→ Task description: The answer must consist of every line below that contains the word "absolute".
Data shown below:
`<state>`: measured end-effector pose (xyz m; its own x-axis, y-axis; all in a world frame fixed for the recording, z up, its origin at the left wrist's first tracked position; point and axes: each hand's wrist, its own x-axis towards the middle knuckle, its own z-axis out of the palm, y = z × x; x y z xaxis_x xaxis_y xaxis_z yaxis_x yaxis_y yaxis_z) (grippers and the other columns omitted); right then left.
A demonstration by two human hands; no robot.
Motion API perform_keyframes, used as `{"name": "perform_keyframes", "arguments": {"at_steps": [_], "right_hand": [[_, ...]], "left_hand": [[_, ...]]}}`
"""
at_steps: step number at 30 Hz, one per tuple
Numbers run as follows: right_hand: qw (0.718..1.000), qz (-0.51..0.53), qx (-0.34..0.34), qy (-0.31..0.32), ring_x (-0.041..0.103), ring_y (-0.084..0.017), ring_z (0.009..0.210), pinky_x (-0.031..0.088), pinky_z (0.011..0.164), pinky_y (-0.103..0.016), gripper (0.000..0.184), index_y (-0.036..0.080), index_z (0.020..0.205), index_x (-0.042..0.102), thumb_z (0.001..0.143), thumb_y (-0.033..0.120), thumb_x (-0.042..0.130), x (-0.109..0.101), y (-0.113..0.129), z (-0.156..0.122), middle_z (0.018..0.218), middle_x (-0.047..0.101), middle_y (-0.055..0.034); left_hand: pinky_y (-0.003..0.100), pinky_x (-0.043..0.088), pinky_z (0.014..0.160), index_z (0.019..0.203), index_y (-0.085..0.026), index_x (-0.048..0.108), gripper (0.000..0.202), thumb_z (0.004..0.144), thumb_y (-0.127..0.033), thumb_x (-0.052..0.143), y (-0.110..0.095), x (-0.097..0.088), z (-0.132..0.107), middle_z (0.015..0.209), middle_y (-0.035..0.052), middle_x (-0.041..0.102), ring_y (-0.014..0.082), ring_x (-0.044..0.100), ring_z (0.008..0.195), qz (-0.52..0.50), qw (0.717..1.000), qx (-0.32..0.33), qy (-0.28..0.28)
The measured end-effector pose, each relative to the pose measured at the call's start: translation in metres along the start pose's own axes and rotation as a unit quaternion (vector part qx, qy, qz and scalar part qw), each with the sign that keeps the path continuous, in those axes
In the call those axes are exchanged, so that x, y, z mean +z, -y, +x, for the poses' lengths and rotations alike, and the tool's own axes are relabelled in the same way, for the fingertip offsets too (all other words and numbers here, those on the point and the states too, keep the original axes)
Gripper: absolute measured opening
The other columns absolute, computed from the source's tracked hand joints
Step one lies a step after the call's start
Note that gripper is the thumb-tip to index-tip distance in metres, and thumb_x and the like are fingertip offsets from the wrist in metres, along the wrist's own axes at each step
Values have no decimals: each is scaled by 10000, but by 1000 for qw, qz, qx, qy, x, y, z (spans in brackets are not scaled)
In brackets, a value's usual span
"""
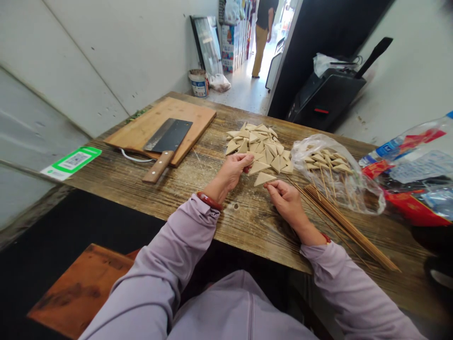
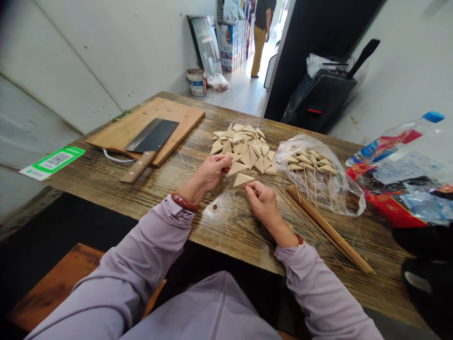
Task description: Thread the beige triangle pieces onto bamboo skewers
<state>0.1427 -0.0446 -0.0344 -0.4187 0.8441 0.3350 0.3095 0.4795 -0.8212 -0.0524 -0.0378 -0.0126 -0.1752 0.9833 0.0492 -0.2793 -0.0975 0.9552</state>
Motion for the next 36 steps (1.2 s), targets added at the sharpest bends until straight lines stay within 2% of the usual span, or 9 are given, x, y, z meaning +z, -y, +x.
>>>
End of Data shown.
→ Your response:
Gripper: absolute measured opening
The other columns absolute, computed from the source's tracked hand joints

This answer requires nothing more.